Repeat the listing that comes next, leaving nothing out and changing nothing.
------
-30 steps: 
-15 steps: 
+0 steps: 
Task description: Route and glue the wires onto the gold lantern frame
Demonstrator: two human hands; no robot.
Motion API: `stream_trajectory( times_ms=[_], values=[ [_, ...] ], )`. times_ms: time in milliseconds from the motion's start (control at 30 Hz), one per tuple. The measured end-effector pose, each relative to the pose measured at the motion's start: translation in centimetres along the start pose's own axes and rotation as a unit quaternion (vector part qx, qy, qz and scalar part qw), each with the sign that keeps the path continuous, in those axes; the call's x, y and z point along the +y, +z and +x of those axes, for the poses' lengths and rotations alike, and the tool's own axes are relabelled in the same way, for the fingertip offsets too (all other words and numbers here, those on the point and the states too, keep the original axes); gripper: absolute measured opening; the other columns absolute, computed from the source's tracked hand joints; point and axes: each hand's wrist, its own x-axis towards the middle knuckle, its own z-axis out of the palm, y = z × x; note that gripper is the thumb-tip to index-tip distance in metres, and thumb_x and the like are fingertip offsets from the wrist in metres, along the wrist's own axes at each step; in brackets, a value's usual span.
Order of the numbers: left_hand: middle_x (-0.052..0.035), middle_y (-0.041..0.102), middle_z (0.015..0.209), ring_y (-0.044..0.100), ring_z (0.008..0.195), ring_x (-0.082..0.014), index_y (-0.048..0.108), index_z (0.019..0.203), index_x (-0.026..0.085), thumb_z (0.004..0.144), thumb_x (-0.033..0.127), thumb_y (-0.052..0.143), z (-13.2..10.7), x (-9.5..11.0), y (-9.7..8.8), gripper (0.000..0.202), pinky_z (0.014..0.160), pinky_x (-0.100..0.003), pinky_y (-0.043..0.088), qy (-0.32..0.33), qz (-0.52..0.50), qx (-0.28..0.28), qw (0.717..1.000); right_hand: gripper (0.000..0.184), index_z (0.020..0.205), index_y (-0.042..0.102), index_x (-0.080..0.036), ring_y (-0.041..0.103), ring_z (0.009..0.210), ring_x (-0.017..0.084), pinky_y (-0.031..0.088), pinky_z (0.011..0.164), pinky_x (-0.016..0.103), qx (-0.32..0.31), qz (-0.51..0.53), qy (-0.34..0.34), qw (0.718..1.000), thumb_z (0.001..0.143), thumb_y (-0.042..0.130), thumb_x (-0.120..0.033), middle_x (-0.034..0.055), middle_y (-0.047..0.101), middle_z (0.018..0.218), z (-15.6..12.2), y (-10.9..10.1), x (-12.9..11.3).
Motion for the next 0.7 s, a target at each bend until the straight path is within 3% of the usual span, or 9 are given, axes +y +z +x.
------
THE COMPLETED TASK:
-30 steps: 
-15 steps: 
+0 steps: 
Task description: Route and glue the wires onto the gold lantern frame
Demonstrator: two human hands; no robot.
Motion API: `stream_trajectory( times_ms=[_], values=[ [_, ...] ], )`. times_ms: time in milliseconds from the motion's start (control at 30 Hz), one per tuple. The measured end-effector pose, each relative to the pose measured at the motion's start: translation in centimetres along the start pose's own axes and rotation as a unit quaternion (vector part qx, qy, qz and scalar part qw), each with the sign that keeps the path continuous, in those axes; the call's x, y and z point along the +y, +z and +x of those axes, for the poses' lengths and rotations alike, and the tool's own axes are relabelled in the same way, for the fingertip offsets too (all other words and numbers here, those on the point and the states too, keep the original axes); gripper: absolute measured opening; the other columns absolute, computed from the source's tracked hand joints; point and axes: each hand's wrist, its own x-axis towards the middle knuckle, its own z-axis out of the palm, y = z × x; note that gripper is the thumb-tip to index-tip distance in metres, and thumb_x and the like are fingertip offsets from the wrist in metres, along the wrist's own axes at each step; in brackets, a value's usual span.
Order of the numbers: left_hand: middle_x (-0.052..0.035), middle_y (-0.041..0.102), middle_z (0.015..0.209), ring_y (-0.044..0.100), ring_z (0.008..0.195), ring_x (-0.082..0.014), index_y (-0.048..0.108), index_z (0.019..0.203), index_x (-0.026..0.085), thumb_z (0.004..0.144), thumb_x (-0.033..0.127), thumb_y (-0.052..0.143), z (-13.2..10.7), x (-9.5..11.0), y (-9.7..8.8), gripper (0.000..0.202), pinky_z (0.014..0.160), pinky_x (-0.100..0.003), pinky_y (-0.043..0.088), qy (-0.32..0.33), qz (-0.52..0.50), qx (-0.28..0.28), qw (0.717..1.000); right_hand: gripper (0.000..0.184), index_z (0.020..0.205), index_y (-0.042..0.102), index_x (-0.080..0.036), ring_y (-0.041..0.103), ring_z (0.009..0.210), ring_x (-0.017..0.084), pinky_y (-0.031..0.088), pinky_z (0.011..0.164), pinky_x (-0.016..0.103), qx (-0.32..0.31), qz (-0.51..0.53), qy (-0.34..0.34), qw (0.718..1.000), thumb_z (0.001..0.143), thumb_y (-0.042..0.130), thumb_x (-0.120..0.033), middle_x (-0.034..0.055), middle_y (-0.047..0.101), middle_z (0.018..0.218), z (-15.6..12.2), y (-10.9..10.1), x (-12.9..11.3).
Motion for the next 0.7 s, a target at each bend until the straight path is within 3% of the usual span, or 9 are given, axes +y +z +x.

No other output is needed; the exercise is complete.